Logs from the data collection services of the defender for serverless apps. Used to detect security issues and provide alerts and recommendations on how to mitigate/fix them.
Table attributes
Attribute
Value
Resource types
microsoft.web/sites
Categories
Security
Solutions
LogManagement
Basic log
No
Ingestion-time transformation
No
Sample Queries
-
Columns
Column
Type
Description
_BilledSize
real
The record size in bytes
Index
int
Available when multiple payloads exist for the same message. In that case, payloads share the same SlSecRequestId and Index defines the chronological order of payloads.
_IsBillable
string
Specifies whether ingesting the data is billable. When _IsBillable is false ingestion isn't billed to your Azure account
MsgVersion
string
The version of the message schema. Used to make code changes backward- and forward- compatible.
Payload
dynamic
An array of messages, where each one is a JSON string.
PayloadType
string
The type of the payload.

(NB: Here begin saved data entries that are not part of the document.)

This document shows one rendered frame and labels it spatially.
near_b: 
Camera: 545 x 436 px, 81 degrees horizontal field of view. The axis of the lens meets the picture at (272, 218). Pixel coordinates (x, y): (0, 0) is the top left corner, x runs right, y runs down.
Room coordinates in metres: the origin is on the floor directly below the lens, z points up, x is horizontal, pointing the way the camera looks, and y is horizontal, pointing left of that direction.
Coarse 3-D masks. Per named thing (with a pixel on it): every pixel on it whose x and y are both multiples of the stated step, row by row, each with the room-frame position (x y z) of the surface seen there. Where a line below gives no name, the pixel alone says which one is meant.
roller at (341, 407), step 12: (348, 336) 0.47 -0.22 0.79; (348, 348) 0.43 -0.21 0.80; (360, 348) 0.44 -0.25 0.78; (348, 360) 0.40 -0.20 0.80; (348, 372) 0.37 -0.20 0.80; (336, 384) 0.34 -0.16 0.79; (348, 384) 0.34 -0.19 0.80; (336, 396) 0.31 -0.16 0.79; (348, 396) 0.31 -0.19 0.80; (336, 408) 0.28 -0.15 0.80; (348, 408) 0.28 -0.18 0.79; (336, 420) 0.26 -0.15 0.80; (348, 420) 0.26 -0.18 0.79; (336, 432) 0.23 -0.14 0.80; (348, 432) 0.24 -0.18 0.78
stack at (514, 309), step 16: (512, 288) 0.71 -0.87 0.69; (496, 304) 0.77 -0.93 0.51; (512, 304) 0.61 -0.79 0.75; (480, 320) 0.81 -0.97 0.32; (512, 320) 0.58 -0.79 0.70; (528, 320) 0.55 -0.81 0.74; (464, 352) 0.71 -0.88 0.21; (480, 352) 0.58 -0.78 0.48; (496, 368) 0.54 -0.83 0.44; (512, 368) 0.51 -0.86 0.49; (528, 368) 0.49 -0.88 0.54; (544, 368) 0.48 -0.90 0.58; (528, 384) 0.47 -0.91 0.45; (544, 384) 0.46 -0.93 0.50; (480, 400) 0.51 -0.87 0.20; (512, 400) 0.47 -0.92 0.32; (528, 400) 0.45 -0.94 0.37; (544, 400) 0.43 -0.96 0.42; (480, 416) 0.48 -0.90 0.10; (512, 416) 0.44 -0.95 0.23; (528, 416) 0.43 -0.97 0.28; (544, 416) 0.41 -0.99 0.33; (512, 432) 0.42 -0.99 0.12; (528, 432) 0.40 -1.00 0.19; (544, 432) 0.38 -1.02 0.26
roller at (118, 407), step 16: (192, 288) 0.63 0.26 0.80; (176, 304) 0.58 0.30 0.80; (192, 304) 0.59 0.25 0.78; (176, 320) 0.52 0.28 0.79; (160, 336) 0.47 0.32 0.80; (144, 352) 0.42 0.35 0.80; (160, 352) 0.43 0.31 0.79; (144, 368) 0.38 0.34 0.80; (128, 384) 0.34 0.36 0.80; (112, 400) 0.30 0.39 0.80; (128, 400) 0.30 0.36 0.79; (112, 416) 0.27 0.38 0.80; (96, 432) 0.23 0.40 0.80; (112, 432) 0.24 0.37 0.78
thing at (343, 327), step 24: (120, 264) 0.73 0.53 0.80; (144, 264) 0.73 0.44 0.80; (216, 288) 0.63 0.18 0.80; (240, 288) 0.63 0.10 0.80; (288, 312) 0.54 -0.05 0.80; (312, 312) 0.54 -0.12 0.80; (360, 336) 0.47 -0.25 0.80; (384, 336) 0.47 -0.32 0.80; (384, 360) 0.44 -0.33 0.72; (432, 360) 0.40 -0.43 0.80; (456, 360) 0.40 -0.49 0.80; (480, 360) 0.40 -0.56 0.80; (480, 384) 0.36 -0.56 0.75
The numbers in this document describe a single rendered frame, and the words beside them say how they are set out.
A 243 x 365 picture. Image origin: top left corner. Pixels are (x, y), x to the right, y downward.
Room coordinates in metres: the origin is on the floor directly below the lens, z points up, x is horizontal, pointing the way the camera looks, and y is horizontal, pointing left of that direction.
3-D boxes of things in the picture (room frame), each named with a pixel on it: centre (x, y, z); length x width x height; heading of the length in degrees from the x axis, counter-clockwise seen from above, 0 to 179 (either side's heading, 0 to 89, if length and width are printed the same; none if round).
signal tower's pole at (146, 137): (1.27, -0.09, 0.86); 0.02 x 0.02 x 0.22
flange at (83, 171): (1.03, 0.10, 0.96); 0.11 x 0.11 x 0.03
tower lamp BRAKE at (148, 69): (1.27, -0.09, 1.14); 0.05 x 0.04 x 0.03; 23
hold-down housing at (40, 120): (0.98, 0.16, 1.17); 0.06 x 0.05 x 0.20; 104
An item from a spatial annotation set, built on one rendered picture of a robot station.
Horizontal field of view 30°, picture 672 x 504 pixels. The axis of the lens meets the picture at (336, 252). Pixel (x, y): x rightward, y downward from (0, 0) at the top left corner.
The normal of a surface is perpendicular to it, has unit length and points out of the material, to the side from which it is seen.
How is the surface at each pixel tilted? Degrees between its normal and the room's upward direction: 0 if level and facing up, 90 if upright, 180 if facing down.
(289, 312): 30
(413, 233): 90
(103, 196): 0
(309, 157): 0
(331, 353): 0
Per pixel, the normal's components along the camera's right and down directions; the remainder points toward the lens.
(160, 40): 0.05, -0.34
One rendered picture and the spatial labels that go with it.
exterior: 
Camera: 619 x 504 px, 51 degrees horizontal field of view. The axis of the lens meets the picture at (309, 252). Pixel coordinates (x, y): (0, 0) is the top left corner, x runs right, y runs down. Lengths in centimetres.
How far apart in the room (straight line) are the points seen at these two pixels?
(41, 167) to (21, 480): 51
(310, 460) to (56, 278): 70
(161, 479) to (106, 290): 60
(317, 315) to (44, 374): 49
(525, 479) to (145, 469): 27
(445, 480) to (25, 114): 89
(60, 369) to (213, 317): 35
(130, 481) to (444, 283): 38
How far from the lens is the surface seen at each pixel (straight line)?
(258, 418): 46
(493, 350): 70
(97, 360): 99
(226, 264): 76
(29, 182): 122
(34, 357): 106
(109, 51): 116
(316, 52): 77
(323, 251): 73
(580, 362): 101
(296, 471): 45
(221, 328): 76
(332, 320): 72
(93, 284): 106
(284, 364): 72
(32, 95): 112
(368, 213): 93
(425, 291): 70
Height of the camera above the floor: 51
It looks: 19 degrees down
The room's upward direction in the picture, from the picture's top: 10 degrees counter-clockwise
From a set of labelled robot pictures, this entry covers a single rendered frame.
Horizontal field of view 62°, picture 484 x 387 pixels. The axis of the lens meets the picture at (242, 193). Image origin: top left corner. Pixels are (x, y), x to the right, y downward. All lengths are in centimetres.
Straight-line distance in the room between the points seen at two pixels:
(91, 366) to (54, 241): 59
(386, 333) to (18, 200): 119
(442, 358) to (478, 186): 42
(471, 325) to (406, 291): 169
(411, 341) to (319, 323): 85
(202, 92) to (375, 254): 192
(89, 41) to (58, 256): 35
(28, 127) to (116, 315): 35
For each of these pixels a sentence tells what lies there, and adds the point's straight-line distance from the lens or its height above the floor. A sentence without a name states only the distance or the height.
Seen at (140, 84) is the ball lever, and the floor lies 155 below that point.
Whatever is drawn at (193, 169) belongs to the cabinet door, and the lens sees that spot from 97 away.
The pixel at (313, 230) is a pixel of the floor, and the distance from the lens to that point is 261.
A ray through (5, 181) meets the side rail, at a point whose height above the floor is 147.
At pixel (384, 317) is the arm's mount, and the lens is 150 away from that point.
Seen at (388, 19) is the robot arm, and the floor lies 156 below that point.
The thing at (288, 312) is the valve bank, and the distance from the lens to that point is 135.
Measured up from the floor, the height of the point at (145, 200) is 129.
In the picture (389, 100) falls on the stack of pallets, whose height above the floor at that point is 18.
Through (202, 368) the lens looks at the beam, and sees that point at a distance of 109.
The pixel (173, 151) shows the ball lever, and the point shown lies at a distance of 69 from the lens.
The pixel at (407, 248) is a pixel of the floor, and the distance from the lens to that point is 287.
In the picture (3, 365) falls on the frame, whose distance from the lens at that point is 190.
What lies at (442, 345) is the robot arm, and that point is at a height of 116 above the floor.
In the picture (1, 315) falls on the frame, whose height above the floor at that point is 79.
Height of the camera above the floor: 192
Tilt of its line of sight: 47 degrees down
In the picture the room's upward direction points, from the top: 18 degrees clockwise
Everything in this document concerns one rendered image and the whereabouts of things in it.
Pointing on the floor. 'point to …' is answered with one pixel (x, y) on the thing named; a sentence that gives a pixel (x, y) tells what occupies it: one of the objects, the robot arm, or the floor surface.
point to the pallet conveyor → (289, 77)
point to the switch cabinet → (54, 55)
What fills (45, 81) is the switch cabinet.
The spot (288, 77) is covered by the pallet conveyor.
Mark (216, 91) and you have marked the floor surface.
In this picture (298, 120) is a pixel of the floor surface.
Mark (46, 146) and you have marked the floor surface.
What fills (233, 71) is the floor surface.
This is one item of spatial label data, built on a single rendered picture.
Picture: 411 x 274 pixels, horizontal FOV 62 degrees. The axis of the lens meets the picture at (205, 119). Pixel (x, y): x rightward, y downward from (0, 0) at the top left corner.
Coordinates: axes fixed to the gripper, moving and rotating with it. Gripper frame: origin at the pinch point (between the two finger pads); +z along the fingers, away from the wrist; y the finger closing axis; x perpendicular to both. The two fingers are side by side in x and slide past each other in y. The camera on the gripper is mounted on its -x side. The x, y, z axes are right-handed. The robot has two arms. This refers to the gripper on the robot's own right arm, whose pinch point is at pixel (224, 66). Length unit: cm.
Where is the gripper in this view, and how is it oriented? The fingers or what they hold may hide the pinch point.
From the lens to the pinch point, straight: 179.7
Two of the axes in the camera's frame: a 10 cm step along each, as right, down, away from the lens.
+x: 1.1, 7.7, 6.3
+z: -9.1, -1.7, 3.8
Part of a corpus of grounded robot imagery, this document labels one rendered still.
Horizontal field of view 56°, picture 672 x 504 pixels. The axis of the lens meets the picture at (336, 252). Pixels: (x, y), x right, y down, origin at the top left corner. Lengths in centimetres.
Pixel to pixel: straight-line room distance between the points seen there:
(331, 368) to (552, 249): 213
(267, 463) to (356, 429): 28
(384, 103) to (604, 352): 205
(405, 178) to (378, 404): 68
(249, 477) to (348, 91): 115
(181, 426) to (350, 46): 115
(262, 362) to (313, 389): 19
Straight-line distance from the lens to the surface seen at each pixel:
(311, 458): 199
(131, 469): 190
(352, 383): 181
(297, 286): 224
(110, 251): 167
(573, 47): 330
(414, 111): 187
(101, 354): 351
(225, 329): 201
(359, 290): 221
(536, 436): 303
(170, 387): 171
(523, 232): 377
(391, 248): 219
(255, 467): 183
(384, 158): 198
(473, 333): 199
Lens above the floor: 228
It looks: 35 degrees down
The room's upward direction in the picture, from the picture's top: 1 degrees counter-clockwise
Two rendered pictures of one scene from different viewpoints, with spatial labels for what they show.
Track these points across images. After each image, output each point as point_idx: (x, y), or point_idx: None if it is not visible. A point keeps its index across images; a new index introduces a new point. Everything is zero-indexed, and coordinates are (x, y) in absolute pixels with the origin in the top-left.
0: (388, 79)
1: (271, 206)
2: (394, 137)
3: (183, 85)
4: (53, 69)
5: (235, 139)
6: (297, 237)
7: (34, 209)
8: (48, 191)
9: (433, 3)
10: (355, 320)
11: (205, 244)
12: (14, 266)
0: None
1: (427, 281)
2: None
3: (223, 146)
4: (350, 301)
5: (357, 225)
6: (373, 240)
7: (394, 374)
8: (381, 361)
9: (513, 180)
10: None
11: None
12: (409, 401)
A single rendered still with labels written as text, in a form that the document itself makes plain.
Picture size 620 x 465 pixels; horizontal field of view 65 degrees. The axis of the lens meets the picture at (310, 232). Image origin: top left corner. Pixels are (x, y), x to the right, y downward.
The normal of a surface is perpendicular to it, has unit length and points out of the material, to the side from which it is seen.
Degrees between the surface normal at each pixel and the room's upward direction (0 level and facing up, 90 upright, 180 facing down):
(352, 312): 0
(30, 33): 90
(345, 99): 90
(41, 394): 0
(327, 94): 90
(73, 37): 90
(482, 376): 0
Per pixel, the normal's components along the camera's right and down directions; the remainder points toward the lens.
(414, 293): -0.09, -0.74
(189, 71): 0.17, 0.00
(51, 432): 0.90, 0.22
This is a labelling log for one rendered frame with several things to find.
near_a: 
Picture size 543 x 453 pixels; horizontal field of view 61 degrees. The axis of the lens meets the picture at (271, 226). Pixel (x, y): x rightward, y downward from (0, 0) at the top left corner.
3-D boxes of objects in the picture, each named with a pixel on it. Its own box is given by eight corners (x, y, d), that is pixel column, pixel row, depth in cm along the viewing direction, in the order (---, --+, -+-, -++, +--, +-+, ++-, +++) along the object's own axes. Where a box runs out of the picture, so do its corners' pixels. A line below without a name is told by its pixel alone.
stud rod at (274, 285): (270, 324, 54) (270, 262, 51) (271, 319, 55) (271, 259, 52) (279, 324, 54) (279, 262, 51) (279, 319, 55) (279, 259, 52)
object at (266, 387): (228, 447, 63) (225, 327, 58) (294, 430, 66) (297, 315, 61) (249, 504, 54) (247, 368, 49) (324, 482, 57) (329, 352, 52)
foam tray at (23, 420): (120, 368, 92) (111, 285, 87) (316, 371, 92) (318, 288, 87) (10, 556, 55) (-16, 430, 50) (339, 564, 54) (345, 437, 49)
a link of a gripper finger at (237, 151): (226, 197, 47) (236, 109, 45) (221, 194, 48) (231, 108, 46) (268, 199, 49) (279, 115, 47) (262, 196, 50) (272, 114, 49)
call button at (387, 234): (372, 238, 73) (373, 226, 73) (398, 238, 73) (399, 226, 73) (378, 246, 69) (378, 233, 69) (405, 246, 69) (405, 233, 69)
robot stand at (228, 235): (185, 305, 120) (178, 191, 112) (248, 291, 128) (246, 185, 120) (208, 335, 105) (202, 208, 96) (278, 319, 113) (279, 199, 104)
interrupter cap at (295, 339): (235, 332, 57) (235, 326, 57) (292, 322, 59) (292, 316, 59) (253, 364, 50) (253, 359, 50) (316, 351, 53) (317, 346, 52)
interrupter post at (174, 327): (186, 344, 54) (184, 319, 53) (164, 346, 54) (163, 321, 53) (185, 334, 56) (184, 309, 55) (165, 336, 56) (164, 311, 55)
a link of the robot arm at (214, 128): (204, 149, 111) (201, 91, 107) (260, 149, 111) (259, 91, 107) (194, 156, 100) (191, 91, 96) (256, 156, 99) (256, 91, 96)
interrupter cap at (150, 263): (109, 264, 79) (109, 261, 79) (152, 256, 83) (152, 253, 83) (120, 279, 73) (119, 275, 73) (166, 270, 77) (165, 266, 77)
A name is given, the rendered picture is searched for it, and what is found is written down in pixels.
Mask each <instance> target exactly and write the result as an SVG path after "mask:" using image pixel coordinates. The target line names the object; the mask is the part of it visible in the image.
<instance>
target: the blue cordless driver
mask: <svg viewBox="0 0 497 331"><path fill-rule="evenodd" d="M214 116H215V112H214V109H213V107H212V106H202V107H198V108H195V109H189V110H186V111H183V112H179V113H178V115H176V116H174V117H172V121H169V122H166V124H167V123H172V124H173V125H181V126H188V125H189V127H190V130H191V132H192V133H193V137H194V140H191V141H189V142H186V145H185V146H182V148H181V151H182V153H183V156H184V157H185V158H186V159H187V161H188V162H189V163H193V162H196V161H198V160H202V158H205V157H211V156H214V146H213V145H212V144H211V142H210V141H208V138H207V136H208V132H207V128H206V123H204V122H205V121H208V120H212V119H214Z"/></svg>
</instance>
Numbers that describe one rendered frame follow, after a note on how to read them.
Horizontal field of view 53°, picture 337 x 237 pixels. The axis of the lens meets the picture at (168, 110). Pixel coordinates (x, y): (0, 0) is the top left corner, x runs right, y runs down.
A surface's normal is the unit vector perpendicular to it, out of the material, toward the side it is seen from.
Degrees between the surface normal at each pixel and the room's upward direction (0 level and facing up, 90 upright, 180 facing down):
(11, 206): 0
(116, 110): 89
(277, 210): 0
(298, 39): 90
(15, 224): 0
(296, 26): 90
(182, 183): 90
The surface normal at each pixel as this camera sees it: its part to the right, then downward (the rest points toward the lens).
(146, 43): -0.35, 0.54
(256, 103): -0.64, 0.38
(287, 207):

Mostly used to distinguish between messages meant for different types of security analysis.
_ResourceId
string
A unique identifier for the resource that the record is associated with
Sender
string
The name of the component that published this message. Almost always will be the name of the plugin, but can also be platform.
SlSecMetadata
dynamic
Contains details about the resource like the deployment ID, runtime info, website info, OS, etc.
SlSecProps
dynamic
Contains other details that might be needed for debugging end-to-end requests, e.g., slsec nuget version.
SlSecRequestId
string
The ingestion request ID used for identifying the message and the request for diagnostics and debugging.
SourceSystem
string
The type of agent the event was collected by. For example, OpsManager for Windows agent, either direct connect or Operations Manager, Linux for all Linux agents, or Azure for Azure Diagnostics
_SubscriptionId
string
A unique identifier for the subscription that the record is associated with
TenantId
string
The Log Analytics workspace ID
TimeGenerated
datetime
The date and time (UTC) this message was created on the node.